Max Born was a physicist born in Germany in 1882. Though as a
young man he was too ill to attend school, eventually he studied
at some of the most illustrious universities in Europe. Ultimately,
he received his doctorate from the University at Gottingen under
the auspices of Felix Klein in 1907. While there, he earned the
Prize of the Philosophical Faculty for his groundbreaking research
on the stability of elastic wires and tapes.
Born continued his work at Gottingen, as well as Cambridge and
the University of Chicago. He was offered a position at the University
of Berlin to assist Max Planck, who was famous for his work in
quantum theory. Before Born could take the position in Berlin,
World War One began, and he was drafted into the German army.

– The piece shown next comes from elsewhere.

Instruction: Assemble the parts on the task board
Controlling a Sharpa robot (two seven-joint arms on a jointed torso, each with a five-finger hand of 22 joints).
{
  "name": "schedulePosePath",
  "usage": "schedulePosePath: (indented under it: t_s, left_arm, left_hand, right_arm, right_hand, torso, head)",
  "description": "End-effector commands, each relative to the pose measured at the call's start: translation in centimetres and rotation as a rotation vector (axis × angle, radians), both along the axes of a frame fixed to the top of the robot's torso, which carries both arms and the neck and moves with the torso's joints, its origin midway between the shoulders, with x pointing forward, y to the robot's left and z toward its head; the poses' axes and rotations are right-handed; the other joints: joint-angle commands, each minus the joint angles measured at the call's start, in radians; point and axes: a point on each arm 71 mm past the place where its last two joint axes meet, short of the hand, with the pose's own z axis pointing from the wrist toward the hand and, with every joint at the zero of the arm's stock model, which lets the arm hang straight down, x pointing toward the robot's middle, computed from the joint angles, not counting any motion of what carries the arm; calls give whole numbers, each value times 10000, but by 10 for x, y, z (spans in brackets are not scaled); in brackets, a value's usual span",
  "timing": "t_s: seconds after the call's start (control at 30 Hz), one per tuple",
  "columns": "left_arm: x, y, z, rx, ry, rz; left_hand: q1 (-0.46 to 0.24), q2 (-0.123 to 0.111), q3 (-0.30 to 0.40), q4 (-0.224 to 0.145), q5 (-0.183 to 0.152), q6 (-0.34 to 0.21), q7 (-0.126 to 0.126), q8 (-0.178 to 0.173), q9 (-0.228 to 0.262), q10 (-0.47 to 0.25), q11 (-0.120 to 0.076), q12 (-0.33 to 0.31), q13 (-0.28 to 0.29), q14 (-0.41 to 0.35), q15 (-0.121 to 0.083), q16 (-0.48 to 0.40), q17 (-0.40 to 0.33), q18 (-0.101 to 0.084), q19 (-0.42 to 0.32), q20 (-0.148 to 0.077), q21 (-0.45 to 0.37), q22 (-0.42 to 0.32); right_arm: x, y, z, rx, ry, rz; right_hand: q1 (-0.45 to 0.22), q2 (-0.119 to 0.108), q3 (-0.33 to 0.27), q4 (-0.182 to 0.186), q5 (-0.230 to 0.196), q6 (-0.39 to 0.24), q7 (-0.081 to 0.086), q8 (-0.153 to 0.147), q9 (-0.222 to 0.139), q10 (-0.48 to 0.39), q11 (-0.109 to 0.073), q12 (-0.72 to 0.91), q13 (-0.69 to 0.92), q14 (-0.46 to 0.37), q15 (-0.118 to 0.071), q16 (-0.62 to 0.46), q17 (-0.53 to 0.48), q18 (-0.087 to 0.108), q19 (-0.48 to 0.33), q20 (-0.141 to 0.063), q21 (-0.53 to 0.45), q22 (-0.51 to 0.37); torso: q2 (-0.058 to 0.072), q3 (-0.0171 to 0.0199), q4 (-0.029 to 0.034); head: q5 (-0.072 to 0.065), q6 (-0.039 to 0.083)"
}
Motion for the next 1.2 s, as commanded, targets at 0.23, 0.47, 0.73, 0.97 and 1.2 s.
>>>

While he was in the army, he wrote his first book, Dynamics of
Crystal Lattices, in 1915. While an officer in the army, Born
met Albert Einstein, with whom he played musical duets in their
spare time. Einstein's 1905 paper on the theory of relativity
later influenced Born tremendously. Eventually Born returned to
Gottingen as a professor.
During his tenure there, he met Hedwig Ehrenberg, whom he eventually
Also during his time at Gottingen, Born did some of his most important
work. This included further research on crystals, as well as working
with Planck's quantum theories. In 1921 he did groundbreaking
work on the First Law of Thermodynamics.
He was awarded the post of Director of the Physical Institute
at the university. At Gottingen, Born worked with some of the
most famous names in physics. While working with Werner Heisenberg,
famous for the Uncertainty Principle, he explored the relationship
between matrix algebra and quantum theory, and coined the term
At Gottingen, he also worked with: Enrico Fermi, who helped develop
the first nuclear reactor; Wolfgang Ernst Pauli, author of the
Pauli principle; Paul Dirac, who first discovered antimatter;
and J. Robert Oppenheimer, father of the atomic bomb.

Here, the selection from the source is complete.